WHAT IS EXPECTED — Can you find the lines of the listing that include "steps" and copy every one?

GIVEN MATERIAL —
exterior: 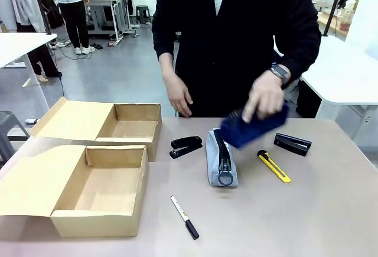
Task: Place items inside the box.
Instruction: Pick up a Pencil pouch or Stapler and place it inside the Mailer Box closest to the robot.
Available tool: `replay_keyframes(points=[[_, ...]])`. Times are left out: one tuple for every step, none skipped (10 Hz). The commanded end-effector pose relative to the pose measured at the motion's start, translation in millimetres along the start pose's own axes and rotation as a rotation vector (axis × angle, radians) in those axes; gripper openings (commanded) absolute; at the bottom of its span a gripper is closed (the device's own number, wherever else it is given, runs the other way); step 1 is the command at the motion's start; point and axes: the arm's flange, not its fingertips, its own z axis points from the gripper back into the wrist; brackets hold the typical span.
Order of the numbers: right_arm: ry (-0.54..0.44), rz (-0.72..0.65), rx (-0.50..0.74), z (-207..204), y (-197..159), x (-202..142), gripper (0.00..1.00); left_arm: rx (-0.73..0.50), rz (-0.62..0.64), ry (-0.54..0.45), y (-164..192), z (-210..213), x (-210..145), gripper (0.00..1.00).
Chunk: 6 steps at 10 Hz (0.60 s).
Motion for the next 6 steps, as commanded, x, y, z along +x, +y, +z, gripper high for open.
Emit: replay_keyframes(points=[[0.165,0.182,-0.017,-80,17,36,1.00,-0.014,-0.020,0.003,-1,0,-4,1.00],[0.194,0.232,-0.099,-119,22,47,1.00,-0.014,-0.020,0.003,-1,0,-4,1.00],[0.243,0.287,-0.086,-153,29,51,1.00,-0.014,-0.020,0.003,-1,0,-4,1.00],[0.223,0.248,-0.118,-171,35,53,1.00,-0.014,-0.020,0.003,-1,0,-4,1.00],[0.050,0.000,-0.279,-141,48,47,1.00,-0.014,-0.020,0.003,-1,0,-4,1.00],[0.267,0.260,-0.090,-150,42,73,1.00,-0.014,-0.020,0.003,-1,0,-4,1.00]])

FINISHED TASK —
Chunk: 6 steps at 10 Hz (0.60 s).
Motion for the next 6 steps, as commanded, x, y, z along +x, +y, +z, gripper high for open.

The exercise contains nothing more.